Muchas veces intenté reunir valor para entrar en el cuarto, pero ese valor no tardaba en convertirse en miedo, miedo que me perseguía a cada instante y en cada rincón de mi cuerpo.

Cuando decidí contarle esto a Isabel, ella intentó sacarle algún sentido, sentido que me parecía ridículo. Ella sugería que yo de niño les temía a monstruos o tenía miedo a la oscuridad. Pero eso no explicaba por qué ningún otro chico, de los tanto que hay, que le temen a monstruos o a la oscuridad, no tuvieron problemas de adultos. Ella solo decía que yo podría ser un caso especial.
Claro que yo le dije que podía tener razón, no quería preocuparla más con esto. Pero yo no estaba seguro tampoco si quería conocer más allá de estas pesadillas.

Comencé a preguntarme por mis padres. ¿Qué pasó con ellos? ¿Dónde estaban? ¿Me abandonaron? Cada interrogante venía acompañada de otra.
Entonces decidí que lo mejor era rebuscar entre las pertenecías de mi tía para ver qué podría encontrar. Encontré papeles viejos, alguna que otra joya, recuerdos de juventud y varias cartas, muchas cartas de hecho.
Leí, leí y leí estas cartas con la esperanza de encontrar alguna referencia, algo. Matilde era tía parte de madre, tal vez podrían haberse escrito debido a que vivían a la distancia.
Una carta que encontré, poseía información sobre el nombre de mi madre: Mercedes Campos.
En el ayuntamiento encontré mejor referencia.
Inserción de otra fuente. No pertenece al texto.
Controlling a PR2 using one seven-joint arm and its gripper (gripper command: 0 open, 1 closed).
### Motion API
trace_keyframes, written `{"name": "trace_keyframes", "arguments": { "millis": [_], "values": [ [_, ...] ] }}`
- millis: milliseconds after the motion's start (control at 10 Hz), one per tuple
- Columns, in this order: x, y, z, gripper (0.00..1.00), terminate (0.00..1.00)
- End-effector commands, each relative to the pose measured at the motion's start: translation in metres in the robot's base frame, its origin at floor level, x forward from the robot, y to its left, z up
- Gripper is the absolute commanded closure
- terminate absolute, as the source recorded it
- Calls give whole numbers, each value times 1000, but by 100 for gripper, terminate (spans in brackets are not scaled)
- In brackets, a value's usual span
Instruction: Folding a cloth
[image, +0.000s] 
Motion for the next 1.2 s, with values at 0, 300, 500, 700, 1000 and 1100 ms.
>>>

Había estado casada y había tenido un hijo a los 16 años. Pero también me enteré de la triste noticia de su defunción.
Fue aquí cuando me enteré de todo. Fue aquí cuando rompí la regla de no querer saber nada al respecto. Pero mi problema había llegado demasiado lejos y necesitaba excavar el pasado.
Resulta ser que mis monstruos son reales. Pero Muchas veces los monstruos se disfrazan de personas, personas que hacen mal sin saber por qué o con qué propósito, simplemente actúan.
Jamás revelaré aquí el porqué de mi mal, es demasiado delicado para hacerlo viral. Pero supongo que tú te haces alguna idea al respecto. Pero yo seguiré, seguiré por Isabel y por mí, para tratar de volver a empezar y dejar de mirar para atrás y ver hacia delante.
Si quieres saber qué fue de mi mal, pues todavía sigue estando latente. Pero cada vez que cierro la puerta, lo hago sin miedo y con suma tranquilidad, pues sé que los monstruos ya no se encuentran más entre nosotros.